Испугалась и учительница. Она хотела мне добра и воспитания, она не собиралась уличать меня в чем-то действительном и настоящем — а тут лезет человек на рожон, да и все тут — и что делать? По логике игры, если я сказал, что мне неинтересно было слушать о Родине, надо бы спросить: что же, мол, ты, значит, Родину не любишь? — но страшно. Вдруг ответит — не люблю! — и это уже слишком серьезно, это нельзя будет оставить в рамках класса, это не эпизод преходящий, это… И она сформулировала вопрос так:
— Почему же тебе было неинтересно о Родине слушать? — ожидая, что я пробормочу невразумительные слова беспомощных оправданий, — и она поставит точку в диалоге.

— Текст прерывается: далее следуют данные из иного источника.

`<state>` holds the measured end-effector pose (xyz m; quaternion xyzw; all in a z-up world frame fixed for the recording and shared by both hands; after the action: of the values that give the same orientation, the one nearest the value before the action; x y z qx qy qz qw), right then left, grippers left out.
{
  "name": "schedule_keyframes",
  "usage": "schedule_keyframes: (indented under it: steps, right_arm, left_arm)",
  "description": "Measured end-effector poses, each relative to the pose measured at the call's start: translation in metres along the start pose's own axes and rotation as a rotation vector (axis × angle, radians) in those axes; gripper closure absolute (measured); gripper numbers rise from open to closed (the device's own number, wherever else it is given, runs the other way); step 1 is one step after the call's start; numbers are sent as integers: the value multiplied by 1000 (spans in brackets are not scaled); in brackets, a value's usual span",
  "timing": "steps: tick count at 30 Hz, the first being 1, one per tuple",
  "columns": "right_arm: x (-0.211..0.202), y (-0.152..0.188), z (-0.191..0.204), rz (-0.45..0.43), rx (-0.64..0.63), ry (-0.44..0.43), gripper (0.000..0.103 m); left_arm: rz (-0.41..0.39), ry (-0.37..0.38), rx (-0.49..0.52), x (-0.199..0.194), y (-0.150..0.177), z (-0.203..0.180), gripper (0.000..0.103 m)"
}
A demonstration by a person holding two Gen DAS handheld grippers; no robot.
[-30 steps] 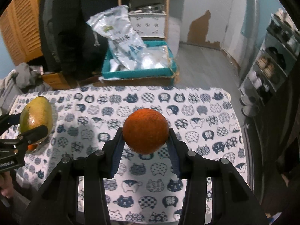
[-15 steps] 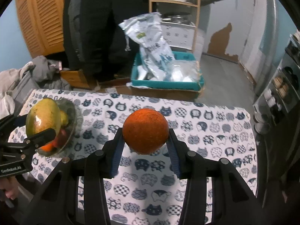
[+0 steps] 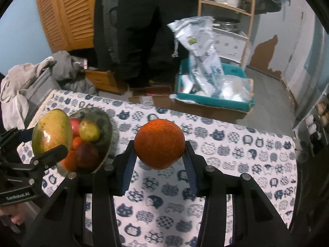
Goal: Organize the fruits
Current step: 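Lift the pear and orange and carry them toward the green bowl, then lower the pear and orange into the bowl and open both tools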
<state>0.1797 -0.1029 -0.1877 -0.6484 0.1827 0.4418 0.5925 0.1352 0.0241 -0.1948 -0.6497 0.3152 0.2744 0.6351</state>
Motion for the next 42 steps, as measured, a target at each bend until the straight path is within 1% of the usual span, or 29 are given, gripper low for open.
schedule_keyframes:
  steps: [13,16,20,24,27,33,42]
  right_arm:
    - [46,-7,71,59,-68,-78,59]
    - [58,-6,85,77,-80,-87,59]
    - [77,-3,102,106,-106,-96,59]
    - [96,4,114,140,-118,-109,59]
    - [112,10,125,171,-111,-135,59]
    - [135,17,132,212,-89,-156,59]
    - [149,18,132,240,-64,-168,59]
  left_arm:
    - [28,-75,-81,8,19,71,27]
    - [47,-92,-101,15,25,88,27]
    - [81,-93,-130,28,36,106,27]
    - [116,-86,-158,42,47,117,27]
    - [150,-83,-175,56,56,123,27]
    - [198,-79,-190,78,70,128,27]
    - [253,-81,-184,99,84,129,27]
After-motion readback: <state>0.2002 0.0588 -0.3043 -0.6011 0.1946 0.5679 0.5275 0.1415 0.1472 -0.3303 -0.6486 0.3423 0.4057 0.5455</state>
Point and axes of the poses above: each gripper's, at about its wrist camera, not at the fingertips, and x roughly the way its jaws point, z to its left, y to its underside, the point moved 10 cm from there along x, roughly the way its jaws point, and after that the axes turned 3 degrees about x, right-handed, at the moved point
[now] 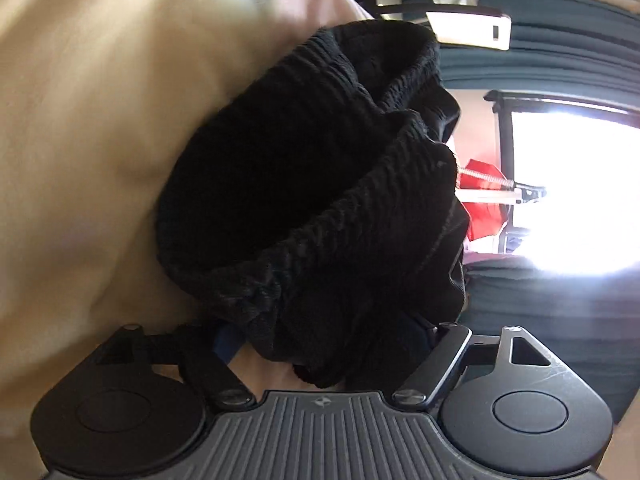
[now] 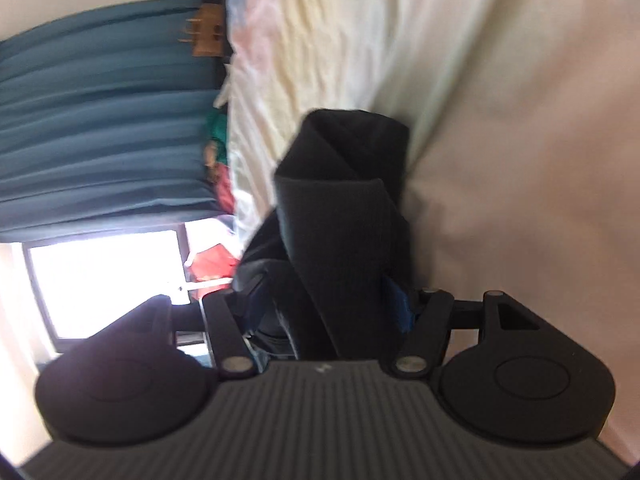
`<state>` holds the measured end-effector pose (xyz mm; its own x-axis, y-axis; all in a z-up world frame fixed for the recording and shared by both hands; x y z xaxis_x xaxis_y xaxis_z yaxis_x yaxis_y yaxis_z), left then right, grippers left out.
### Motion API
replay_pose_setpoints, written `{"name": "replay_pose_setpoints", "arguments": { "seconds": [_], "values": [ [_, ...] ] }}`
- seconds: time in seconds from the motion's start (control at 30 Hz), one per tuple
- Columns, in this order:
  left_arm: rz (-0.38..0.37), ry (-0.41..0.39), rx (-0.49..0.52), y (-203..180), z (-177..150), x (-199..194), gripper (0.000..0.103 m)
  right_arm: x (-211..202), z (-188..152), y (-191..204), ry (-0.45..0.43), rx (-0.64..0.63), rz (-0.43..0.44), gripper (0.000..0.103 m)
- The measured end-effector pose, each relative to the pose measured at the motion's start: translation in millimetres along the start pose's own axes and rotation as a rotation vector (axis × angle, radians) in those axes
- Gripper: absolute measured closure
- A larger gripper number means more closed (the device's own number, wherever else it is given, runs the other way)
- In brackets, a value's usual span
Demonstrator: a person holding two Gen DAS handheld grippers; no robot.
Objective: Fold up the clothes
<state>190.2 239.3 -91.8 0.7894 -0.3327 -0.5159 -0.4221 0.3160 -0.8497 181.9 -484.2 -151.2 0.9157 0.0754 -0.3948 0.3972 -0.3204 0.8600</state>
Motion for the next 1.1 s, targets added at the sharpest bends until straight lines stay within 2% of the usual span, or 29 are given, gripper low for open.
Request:
{"name": "replay_pose_setpoints", "arguments": {
  "seconds": [0.07, 0.17, 0.27, 0.33, 0.4, 0.43, 0.47, 0.5, 0.57, 0.67, 0.7, 0.83, 0.93, 1.0, 1.07, 1.1],
  "values": [
    [-0.011, 0.000, -0.005, -3.4, -0.8, -1.1, 0.022, 2.2, 0.2, -4.5, -0.001, 0.006, -0.027, 0.039],
    [-0.016, -0.010, 0.008, -11.1, -0.3, 1.2, 0.014, 7.0, -0.4, 0.6, -0.010, -0.025, -0.016, 0.039],
    [-0.002, -0.021, 0.008, -18.8, 4.3, 7.0, 0.014, 19.2, 1.6, 6.7, -0.020, -0.091, 0.008, 0.040],
    [0.027, -0.028, 0.046, -26.0, 4.9, 10.1, 0.015, 26.4, 2.5, 11.3, -0.033, -0.142, 0.023, 0.046],
    [0.061, -0.041, 0.095, -32.8, 3.6, 11.2, 0.026, 25.9, -0.1, 15.3, -0.070, -0.190, 0.026, 0.068],
    [0.085, -0.050, 0.120, -34.5, 2.4, 10.4, 0.041, 25.6, -1.5, 17.4, -0.089, -0.214, 0.028, 0.073],
    [0.100, -0.054, 0.131, -35.1, 2.0, 9.7, 0.050, 25.3, -2.8, 19.5, -0.108, -0.239, 0.030, 0.080],
    [0.106, -0.055, 0.125, -35.1, 2.9, 8.4, 0.054, 22.9, -5.3, 23.5, -0.133, -0.273, 0.031, 0.086],
    [0.104, -0.057, 0.094, -35.1, 7.0, 5.0, 0.075, 10.9, -14.3, 38.2, -0.201, -0.380, 0.032, 0.089],
    [0.067, -0.048, 0.044, -42.7, 11.5, -3.9, 0.086, -12.2, -36.7, 56.0, -0.290, -0.516, 0.055, 0.091],
    [0.056, -0.047, 0.052, -49.4, 12.5, -8.9, 0.086, -21.1, -45.5, 60.8, -0.314, -0.552, 0.070, 0.091],
    [0.025, -0.106, 0.215, -91.4, 16.0, -40.6, 0.088, -63.3, -79.3, 80.1, -0.395, -0.665, 0.154, 0.092],
    [-0.032, -0.150, 0.301, -121.4, 22.4, -66.5, 0.090, -97.4, -96.4, 98.7, -0.428, -0.711, 0.242, 0.092],
    [-0.081, -0.183, 0.322, -138.9, 34.6, -86.7, 0.090, -114.1, -105.5, 115.2, -0.450, -0.744, 0.282, 0.092],
    [-0.129, -0.236, 0.349, -160.7, 48.8, -103.3, 0.091, -114.6, -110.9, 134.5, -0.475, -0.775, 0.269, 0.092],
    [-0.134, -0.265, 0.368, -169.3, 55.1, -107.9, 0.091, -107.0, -110.2, 143.7, -0.477, -0.786, 0.235, 0.092]
  ]
}}
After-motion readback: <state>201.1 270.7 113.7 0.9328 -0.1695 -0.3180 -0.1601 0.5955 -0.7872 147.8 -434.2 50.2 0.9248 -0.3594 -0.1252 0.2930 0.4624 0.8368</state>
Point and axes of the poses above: each gripper's, at about its wrist camera, not at the fingertips, and x roughly the way its jaws point, y to its left, z to its top, the point moved 7 cm from there along x, roughly the way its jaws point, and after that the axes turned 12 degrees about x, right-handed, at the moved point
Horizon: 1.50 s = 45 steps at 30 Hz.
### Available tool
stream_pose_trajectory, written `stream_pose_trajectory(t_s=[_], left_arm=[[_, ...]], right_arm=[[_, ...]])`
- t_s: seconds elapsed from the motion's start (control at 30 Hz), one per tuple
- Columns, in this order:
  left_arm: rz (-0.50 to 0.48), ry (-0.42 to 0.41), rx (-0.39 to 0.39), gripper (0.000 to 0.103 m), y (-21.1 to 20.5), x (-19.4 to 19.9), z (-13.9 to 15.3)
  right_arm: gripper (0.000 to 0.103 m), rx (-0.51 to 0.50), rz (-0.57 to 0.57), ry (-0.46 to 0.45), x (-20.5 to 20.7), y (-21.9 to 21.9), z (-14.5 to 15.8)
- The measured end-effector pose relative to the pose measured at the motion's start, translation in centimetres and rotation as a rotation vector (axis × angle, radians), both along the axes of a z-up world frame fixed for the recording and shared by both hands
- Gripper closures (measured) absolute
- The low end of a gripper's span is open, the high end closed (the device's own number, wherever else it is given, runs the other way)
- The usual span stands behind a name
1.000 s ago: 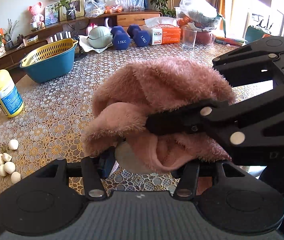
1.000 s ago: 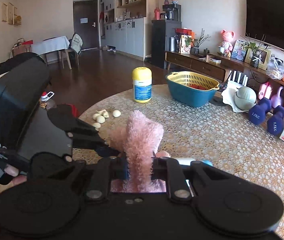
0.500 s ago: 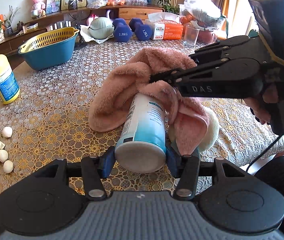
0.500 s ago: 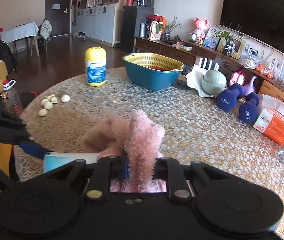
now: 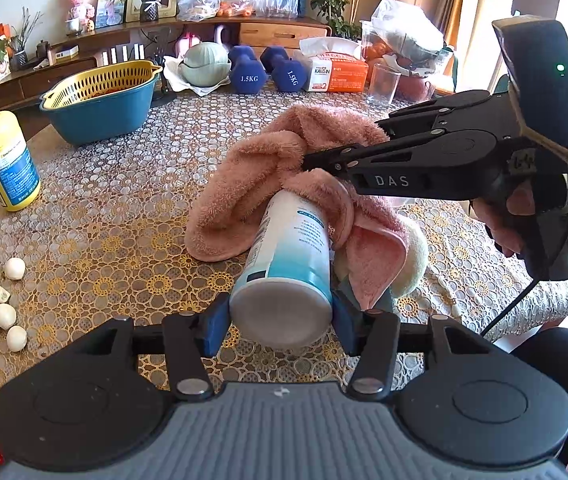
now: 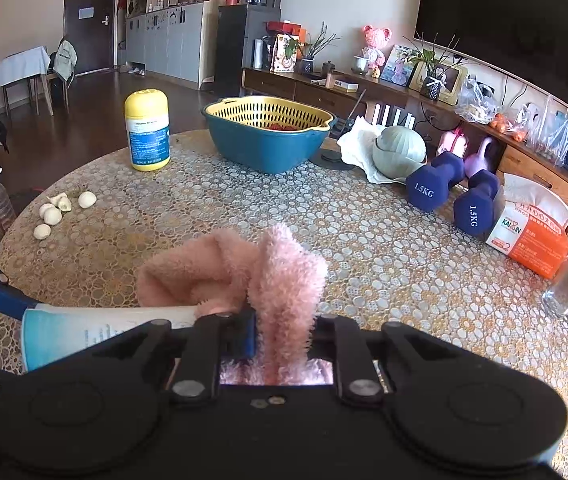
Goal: Clean container
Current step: 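Rub the towel around the bottle again with the right gripper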
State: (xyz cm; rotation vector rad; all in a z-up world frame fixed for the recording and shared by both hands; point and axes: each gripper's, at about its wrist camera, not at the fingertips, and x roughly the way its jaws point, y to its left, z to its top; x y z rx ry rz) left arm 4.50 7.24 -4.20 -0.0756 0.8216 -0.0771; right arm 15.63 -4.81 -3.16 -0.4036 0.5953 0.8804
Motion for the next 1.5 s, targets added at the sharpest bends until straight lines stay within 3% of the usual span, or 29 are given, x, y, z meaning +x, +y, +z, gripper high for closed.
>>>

На самом же деле я загнан был в угол, она же сама отвергла и, взяв все, сделала невозможным мое желание пощадить ее. И я ответил правдиво и прямо:
— Потому что вы рассказываете неинтересно.
Класс заржал.
О, толпа (унижу свой бывший детский класс этим словом, хотя класс был славный, хороший, но каким бы славным ни было любое человеческое объединение, оно всегда несет в себе родовые задатки толпы, — проявляются они или нет, это другой вопрос) — толпа переменчива. Только что класс был на стороне учительницы — и вот уже смеется над ней, любуясь, как она краснеет и бледнеет перед нахальным учеником, публично ее позорящим, — хотя были в этом ржанье и нотки страха, поскольку всем было ясно, что даром мне мое нахальство не обойдется.
И не могло обойтись: ведь я не просто обвинил учительницу в неумении рассказывать, я обвинил ее в
— Так!.. Завтра придешь в школу с родителями. А пока — марш из класса!
И добавила мне в спину — чтобы было страшнее мне и всем остальным:
— Посмотрим, кто такое чудо воспитал!
Я вышел из класса, горюя так беспросветно, как могут только дети горевать, впервые столкнувшиеся с большим горем, которого они ни умом, ни душой не могут осилить. Взрослые люди, привыкшие к чересполосице жизни, пошло шутят, что она, дескать, как зебра — полоса черная, полоса белая — и т. д. (Попирая этим самым очевидный для меня закон непрерывности и нераздельности Прошлого, Настоящего и Будущего — лично я одновременно существую во всех трех временах.) Но детский разум не в силах постичь — почему!? Еще недавно, совсем недавно было так хорошо, я щурился на солнышко сквозь желтые березовые листья — и вдруг все безвозвратно рухнуло и стало все плохо. Почему?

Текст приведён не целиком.